▸ **ACTION ITEM**
Lines in the entries below where the word "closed" shows up should each be copied.

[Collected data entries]
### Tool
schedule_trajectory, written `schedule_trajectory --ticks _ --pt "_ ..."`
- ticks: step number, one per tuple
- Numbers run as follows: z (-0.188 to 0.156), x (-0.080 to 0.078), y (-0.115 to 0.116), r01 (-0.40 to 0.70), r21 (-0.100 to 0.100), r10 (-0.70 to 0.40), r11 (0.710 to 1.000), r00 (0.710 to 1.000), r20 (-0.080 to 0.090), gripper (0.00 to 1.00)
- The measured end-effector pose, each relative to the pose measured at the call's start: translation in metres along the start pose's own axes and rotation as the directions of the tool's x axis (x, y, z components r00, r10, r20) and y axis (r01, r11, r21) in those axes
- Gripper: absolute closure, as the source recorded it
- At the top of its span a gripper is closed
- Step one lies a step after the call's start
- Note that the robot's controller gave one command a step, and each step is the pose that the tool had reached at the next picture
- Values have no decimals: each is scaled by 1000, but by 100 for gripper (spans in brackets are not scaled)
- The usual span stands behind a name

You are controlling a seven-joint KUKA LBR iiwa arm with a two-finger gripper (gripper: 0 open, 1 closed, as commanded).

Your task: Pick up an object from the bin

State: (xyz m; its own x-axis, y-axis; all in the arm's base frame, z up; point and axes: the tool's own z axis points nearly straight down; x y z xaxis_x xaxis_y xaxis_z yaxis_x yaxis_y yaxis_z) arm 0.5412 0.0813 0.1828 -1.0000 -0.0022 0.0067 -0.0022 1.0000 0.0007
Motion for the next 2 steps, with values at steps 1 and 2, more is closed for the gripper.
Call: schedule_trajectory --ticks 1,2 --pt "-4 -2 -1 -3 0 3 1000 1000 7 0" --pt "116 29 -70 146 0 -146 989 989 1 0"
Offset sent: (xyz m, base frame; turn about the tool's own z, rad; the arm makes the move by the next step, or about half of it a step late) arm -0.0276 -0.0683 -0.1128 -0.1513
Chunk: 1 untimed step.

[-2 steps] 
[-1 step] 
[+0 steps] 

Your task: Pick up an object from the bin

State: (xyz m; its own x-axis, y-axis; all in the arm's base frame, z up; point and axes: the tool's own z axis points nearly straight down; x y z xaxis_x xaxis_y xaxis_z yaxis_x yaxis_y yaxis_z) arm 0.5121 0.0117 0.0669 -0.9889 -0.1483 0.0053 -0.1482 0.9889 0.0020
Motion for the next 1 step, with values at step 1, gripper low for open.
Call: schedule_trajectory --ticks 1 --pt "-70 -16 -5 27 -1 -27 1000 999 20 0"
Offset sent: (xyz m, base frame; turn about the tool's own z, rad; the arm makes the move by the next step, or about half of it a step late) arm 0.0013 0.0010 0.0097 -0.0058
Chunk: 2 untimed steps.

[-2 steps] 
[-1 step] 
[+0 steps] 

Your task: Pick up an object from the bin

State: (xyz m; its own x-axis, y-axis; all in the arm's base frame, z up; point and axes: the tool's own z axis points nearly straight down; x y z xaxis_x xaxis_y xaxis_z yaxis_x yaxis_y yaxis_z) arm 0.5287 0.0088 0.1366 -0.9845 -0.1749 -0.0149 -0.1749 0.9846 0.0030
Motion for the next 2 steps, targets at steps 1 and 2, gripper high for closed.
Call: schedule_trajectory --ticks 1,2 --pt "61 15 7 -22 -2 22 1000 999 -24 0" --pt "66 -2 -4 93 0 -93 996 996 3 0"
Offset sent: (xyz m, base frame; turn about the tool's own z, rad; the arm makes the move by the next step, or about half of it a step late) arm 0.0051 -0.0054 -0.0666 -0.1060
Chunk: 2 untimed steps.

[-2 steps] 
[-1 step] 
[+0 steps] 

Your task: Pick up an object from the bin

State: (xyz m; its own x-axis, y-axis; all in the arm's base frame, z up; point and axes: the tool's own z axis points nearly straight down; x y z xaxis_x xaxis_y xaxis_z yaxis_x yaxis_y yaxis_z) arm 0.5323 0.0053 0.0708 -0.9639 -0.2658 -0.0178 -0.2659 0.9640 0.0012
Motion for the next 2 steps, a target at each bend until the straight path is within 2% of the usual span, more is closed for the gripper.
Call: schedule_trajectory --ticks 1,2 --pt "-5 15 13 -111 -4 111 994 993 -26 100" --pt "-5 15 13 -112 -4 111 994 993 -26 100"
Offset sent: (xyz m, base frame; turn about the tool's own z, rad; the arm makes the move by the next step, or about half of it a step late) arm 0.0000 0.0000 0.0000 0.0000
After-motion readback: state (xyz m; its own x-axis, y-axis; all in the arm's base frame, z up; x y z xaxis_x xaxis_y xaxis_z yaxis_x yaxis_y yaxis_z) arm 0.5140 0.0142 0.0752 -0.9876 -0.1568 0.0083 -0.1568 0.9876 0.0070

▸ **ANSWER TO THIS EXERCISE**
- At the top of its span a gripper is closed
You are controlling a seven-joint KUKA LBR iiwa arm with a two-finger gripper (gripper: 0 open, 1 closed, as commanded).
Motion for the next 2 steps, with values at steps 1 and 2, more is closed for the gripper.
Motion for the next 2 steps, targets at steps 1 and 2, gripper high for closed.
Motion for the next 2 steps, a target at each bend until the straight path is within 2% of the usual span, more is closed for the gripper.

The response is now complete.